- Marshall Sprague in April 1964
- Born: March 14, 1909 Newark, Ohio
- Died: September 9, 1994 (aged 85) Colorado Springs, Colorado
- Occupations: Journalist and writer
- Notable work: A Gallery of Dudes; Colorado, A Bicentennial History; Massacre: The Tragedy At White River; Money Mountain; Newport In The Rockies;

= Marshall Sprague =

American journalist and author (1909–1994)

Marshall Sprague (March 14, 1909 – September 9, 1994) was an American journalist in New York, Paris, and China and writer of books about western United States history. From Ohio, he moved to Colorado Springs, Colorado to recuperate following a diagnosis of tuberculosis and settled there. He received the Colorado Authors League Top Hand Award for Massacre: The Tragedy At White River and A Gallery of Dudes.

==Early life and career==
Born March 14, 1909 in Newark, Ohio, he graduated from Lawrenceville School and Princeton University (1930), both in New Jersey. After Princeton, he first worked at Women’s Wear Daily. He was a journalist in Paris for the New York Herald-Tribune's Paris edition and China for North China Star . He then contributed to The New York Times, writing book reviews and articles for the Sunday Times.

He moved to the North End of Colorado Springs, Colorado following a diagnosis of tuberculosis in 1941. As he recovered, he wrote The Business of Getting Well.

He is the author of Money Mountain (1953) about Cripple Creek and Victor gold mining.
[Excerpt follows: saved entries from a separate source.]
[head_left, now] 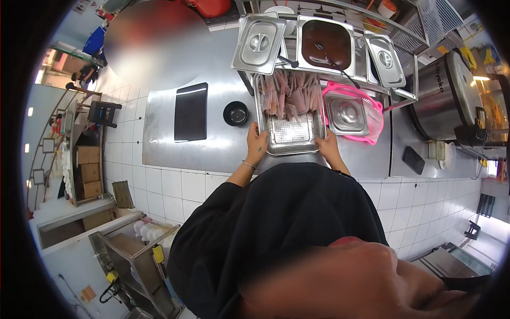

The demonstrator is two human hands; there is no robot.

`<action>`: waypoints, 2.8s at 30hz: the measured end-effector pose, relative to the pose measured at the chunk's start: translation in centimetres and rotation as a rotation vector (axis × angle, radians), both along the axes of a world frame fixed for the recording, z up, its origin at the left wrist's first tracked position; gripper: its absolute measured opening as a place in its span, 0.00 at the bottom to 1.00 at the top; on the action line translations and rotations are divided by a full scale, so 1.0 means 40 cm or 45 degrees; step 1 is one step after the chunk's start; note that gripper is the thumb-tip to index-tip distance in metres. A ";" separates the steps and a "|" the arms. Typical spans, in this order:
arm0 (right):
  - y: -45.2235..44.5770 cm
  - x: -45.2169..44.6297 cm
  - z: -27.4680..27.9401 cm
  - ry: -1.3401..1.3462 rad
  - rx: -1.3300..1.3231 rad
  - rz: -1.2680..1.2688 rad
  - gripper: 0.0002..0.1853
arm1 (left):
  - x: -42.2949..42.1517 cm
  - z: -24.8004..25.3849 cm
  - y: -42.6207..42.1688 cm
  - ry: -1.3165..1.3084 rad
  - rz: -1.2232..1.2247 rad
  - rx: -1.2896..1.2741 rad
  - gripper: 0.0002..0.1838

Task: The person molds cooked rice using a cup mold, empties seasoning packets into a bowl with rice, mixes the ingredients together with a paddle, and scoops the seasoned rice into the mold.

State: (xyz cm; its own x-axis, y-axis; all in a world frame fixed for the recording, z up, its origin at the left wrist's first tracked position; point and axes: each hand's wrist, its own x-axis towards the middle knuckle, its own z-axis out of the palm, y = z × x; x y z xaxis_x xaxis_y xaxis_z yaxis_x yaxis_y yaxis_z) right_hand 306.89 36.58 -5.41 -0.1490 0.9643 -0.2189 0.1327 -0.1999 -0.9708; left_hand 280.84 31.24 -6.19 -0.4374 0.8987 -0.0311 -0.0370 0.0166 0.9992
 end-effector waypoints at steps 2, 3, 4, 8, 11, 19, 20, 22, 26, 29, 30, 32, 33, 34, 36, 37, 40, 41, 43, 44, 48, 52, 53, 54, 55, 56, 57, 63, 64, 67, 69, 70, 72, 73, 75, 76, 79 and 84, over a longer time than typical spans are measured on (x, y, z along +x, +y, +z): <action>0.026 0.009 0.012 -0.040 -0.027 0.047 0.23 | -0.003 -0.052 0.027 0.039 0.026 -0.004 0.06; 0.033 0.011 0.008 -0.014 -0.031 0.033 0.23 | -0.002 -0.042 0.035 0.022 0.012 -0.047 0.06; 0.042 0.009 0.013 0.011 -0.034 0.019 0.24 | 0.001 -0.014 0.045 0.004 0.000 -0.088 0.06; 0.095 0.008 0.003 -0.028 -0.074 -0.052 0.13 | 0.006 0.034 0.117 0.000 0.043 0.016 0.07; 0.172 -0.011 -0.016 -0.040 -0.146 -0.092 0.12 | -0.015 0.060 0.194 0.087 0.001 -0.071 0.08; 0.378 -0.136 -0.031 -0.115 0.237 -0.461 0.20 | -0.072 0.056 0.443 -0.280 -0.076 -0.006 0.20; 0.407 -0.148 -0.058 -0.067 0.209 -0.488 0.19 | -0.063 0.052 0.448 -0.263 0.040 -0.071 0.20; 0.476 -0.146 -0.106 0.098 0.054 -0.516 0.18 | -0.056 0.069 0.436 -0.140 0.013 -0.043 0.20; 0.530 -0.148 -0.103 0.117 0.147 -0.399 0.12 | -0.072 0.159 0.273 0.497 0.161 -0.187 0.36; 0.563 -0.130 -0.115 0.116 -0.026 -0.297 0.09 | -0.076 0.165 0.169 1.141 0.448 -0.324 0.47; 0.556 -0.137 -0.088 0.089 -0.049 -0.297 0.08 | -0.093 0.164 0.151 1.275 0.509 -0.393 0.48; 0.535 -0.143 -0.040 0.072 -0.078 -0.291 0.08 | -0.133 0.156 0.112 1.531 0.626 -0.552 0.51; 0.531 -0.140 -0.035 0.092 -0.087 -0.292 0.09 | -0.181 0.075 0.094 1.610 0.553 -0.598 0.53; 0.528 -0.140 -0.034 0.113 -0.090 -0.309 0.10 | -0.206 0.074 0.066 1.392 0.481 -0.616 0.54; 0.526 -0.148 -0.018 0.064 -0.058 -0.357 0.12 | -0.254 0.076 0.039 0.953 0.314 -0.595 0.54; 0.508 -0.148 -0.011 0.037 -0.044 -0.400 0.14 | -0.262 0.073 0.016 1.043 0.385 -0.478 0.53; 0.439 -0.177 0.069 -0.102 -0.193 -0.547 0.17 | -0.292 0.081 -0.093 0.838 0.549 -0.229 0.52; 0.428 -0.148 0.019 0.129 -0.103 -0.505 0.18 | -0.313 0.084 -0.146 0.829 0.543 -0.218 0.52; 0.375 -0.098 -0.077 0.355 -0.180 -0.476 0.16 | -0.377 0.080 -0.265 0.793 0.531 -0.224 0.52; 0.339 -0.093 -0.114 0.471 -0.223 -0.462 0.15 | -0.416 0.069 -0.328 0.763 0.522 -0.253 0.53; -0.089 -0.514 0.181 0.141 0.022 -0.076 0.20 | -0.626 0.061 -0.554 0.591 0.616 -0.285 0.59; -0.291 -0.875 0.269 0.211 0.186 0.478 0.27 | -0.889 0.153 -0.681 0.452 0.756 -0.168 0.64; -0.316 -0.960 0.300 0.196 0.233 0.565 0.27 | -0.960 0.159 -0.704 0.424 0.788 -0.137 0.64; -0.333 -1.036 0.319 0.190 0.303 0.654 0.26 | -1.036 0.156 -0.724 0.390 0.822 -0.103 0.64; -0.355 -1.110 0.338 0.156 0.332 0.681 0.25 | -1.116 0.147 -0.743 0.424 0.887 -0.141 0.64; -0.372 -1.182 0.356 0.122 0.361 0.713 0.25 | -1.202 0.135 -0.763 0.458 0.957 -0.181 0.64; -0.385 -1.253 0.374 0.096 0.424 0.733 0.24 | -1.301 0.109 -0.784 0.439 1.022 -0.211 0.64; -0.433 -1.745 0.352 0.027 0.645 0.914 0.22 | -1.836 -0.199 -1.140 0.714 1.383 -0.468 0.64; -0.421 -1.833 0.307 -0.048 0.690 0.932 0.21 | -1.914 -0.294 -1.265 0.637 1.356 -0.530 0.63; -0.416 -2.141 0.198 -0.253 0.738 1.034 0.12 | -1.973 -0.355 -1.597 0.516 1.369 -1.054 0.43; -0.417 -2.352 0.123 -0.094 0.235 1.169 0.15 | -2.047 -0.349 -1.721 0.259 1.328 -1.280 0.43; -0.429 -2.433 0.102 -0.225 0.203 1.252 0.16 | -2.088 -0.347 -1.771 0.105 1.322 -1.348 0.42; -0.410 -2.588 0.069 -0.494 0.158 1.439 0.20 | -2.197 -0.345 -1.832 -0.157 1.314 -1.404 0.42; -0.369 -2.630 -0.085 -0.587 0.237 1.356 0.20 | -2.264 -0.343 -1.847 -0.251 1.301 -1.404 0.42; -0.340 -2.602 -0.282 -1.192 0.584 1.179 0.23 | -2.421 -0.344 -1.859 -0.343 1.246 -1.382 0.41; -0.365 -2.574 -0.227 -1.824 0.660 1.091 0.24 | -2.506 -0.354 -1.864 -0.373 1.221 -1.360 0.41; -0.344 -2.443 -0.181 -2.269 0.300 0.570 0.24 | -2.773 -0.375 -1.872 -0.405 1.147 -1.268 0.40; -0.389 -2.397 -0.034 -2.337 -0.126 0.046 0.23 | -3.208 -0.384 -1.843 -0.442 1.044 -1.067 0.39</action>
State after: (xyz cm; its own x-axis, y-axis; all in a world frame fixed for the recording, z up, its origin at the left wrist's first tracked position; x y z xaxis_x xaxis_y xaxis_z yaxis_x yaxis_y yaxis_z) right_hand 211.00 21.03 -6.79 0.2973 0.9414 -0.1595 0.8916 -0.2139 0.3991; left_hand 152.52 -42.48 -21.57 -0.7179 0.0064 -0.6961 -0.6017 0.4971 0.6252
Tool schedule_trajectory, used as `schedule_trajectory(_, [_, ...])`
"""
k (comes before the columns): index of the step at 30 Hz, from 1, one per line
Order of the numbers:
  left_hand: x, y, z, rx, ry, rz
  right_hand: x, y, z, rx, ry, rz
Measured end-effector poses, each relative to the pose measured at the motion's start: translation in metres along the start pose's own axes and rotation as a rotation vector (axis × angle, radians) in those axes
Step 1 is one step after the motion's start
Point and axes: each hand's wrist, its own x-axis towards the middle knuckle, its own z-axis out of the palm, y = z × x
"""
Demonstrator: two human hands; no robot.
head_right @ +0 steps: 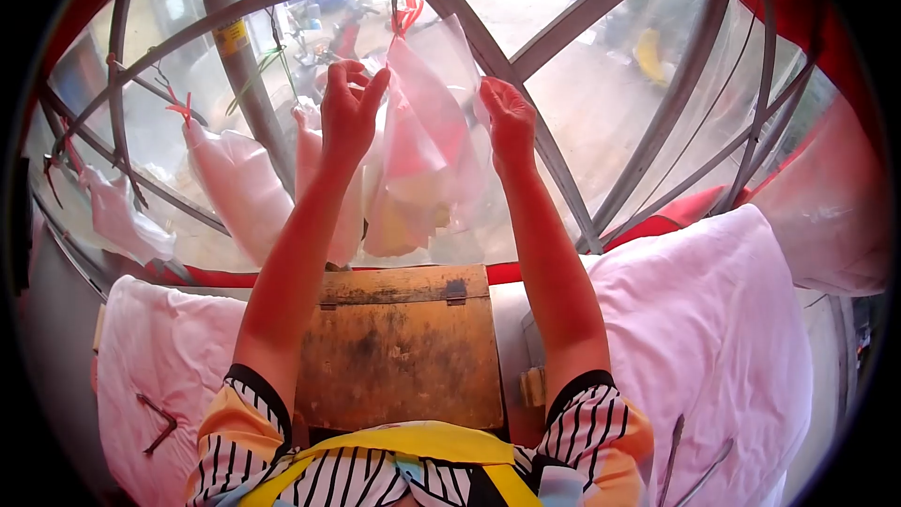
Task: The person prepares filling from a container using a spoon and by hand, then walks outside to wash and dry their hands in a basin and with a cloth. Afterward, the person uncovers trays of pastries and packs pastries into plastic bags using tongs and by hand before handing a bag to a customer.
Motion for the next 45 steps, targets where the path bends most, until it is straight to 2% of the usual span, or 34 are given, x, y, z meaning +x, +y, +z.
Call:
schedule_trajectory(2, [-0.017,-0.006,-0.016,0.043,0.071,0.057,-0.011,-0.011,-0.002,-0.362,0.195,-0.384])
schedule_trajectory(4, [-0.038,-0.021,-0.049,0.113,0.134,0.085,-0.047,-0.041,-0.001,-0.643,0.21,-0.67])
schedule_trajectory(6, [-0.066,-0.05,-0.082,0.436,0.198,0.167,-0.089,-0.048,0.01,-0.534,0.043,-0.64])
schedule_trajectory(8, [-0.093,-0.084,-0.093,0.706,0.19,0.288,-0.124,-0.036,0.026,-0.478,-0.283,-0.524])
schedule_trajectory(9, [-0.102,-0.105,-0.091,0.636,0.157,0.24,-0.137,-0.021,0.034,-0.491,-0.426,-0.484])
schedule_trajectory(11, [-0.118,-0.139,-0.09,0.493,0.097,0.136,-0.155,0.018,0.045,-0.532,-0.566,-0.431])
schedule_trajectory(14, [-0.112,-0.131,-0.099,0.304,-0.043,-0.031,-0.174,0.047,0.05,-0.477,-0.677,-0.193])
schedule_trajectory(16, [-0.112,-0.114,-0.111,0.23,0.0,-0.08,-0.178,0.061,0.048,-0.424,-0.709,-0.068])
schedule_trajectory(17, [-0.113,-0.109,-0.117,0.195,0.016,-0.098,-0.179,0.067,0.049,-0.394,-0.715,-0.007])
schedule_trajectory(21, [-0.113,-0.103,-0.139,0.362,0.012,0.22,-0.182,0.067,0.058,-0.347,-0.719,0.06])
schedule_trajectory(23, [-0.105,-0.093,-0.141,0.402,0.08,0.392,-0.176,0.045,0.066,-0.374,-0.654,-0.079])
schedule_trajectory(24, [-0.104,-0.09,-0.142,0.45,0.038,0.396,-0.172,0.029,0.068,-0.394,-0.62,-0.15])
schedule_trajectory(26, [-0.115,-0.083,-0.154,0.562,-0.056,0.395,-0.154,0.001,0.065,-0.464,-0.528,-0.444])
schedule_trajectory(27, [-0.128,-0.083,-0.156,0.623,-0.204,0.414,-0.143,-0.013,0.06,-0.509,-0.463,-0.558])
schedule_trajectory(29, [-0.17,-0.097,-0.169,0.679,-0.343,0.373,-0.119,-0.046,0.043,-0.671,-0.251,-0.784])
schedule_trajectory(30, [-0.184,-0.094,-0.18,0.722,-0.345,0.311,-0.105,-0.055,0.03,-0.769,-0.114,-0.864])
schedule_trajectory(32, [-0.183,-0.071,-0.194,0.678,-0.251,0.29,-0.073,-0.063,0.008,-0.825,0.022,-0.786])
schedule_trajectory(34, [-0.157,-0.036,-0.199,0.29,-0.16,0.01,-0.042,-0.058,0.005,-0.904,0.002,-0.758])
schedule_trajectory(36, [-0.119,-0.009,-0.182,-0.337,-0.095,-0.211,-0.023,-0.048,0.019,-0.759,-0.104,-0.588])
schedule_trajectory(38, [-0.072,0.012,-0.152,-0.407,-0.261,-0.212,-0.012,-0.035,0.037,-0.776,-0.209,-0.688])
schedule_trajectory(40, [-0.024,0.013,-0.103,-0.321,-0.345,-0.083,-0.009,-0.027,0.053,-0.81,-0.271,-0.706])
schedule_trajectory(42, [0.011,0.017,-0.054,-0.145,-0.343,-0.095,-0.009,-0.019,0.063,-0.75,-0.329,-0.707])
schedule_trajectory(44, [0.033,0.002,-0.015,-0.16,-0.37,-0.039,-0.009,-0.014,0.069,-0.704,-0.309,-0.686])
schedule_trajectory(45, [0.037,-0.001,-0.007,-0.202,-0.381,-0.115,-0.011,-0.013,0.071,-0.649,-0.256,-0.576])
In 1957, he received the Colorado Authors League Top Hand Award for Massacre: The Tragedy At White River of the Meeker Massacre of 1879. He wrote Newport In The Rockies: The Life And Good Times Of Colorado Springs (1961), which Cleveland Amory, a social historian, described as "candid, graceful, diligently researched". He also wrote A Gallery of Dudes (1967) described as a book of "wonderful tales about eminent commoners and titled Europeans awash in the exhilarating landscapes of America's last frontier" by a critic. It received the Top Hand Award in 1967. In 1976, his book Colorado, A Bicentennial History was published. Another of his books of western history was So Vast So Beautiful a Land: Louisiana and the Purchase about the Louisiana Purchase. His memoir, Sometimes I'm Happy, was published the year following his death, with the assistance of family and friends.

==Personal life==
Married February 1939, his wife was Edna Jane (E.J.) (née Ailes) Sprague, an activist, serving civic commissions and boards and the Colorado Springs City Planning Commission. They had three children, Sharon, Stephen, and Joseph. He was a jazz piano player and bird watcher.

Sprague died in Colorado Springs at St. Francis Hospital at the age of 85 on September 9, 1994.

==Legacy==
In 2014, Alex Johnson in the Colorado Springs Gazette wrote of Sprague's influence:

Marshall Sprague was an admired and prolific writer who wrote extensively on the Springs and Cripple Creek. His works are a must for anyone interested in beginning an investigation into local history. Other histories have been written on General William Jackson Palmer, Spencer Penrose, Winfield Scott Stratton and Helen Hunt Jackson, but biographical works often fail to explain the idiosyncrasies and the historical/political development of the city.

Marshall Sprague Park in Colorado Springs is named for him. Located at 3492 W. Woodmen in the Peregrine neighborhood, it was dedicated on August 7, 1999.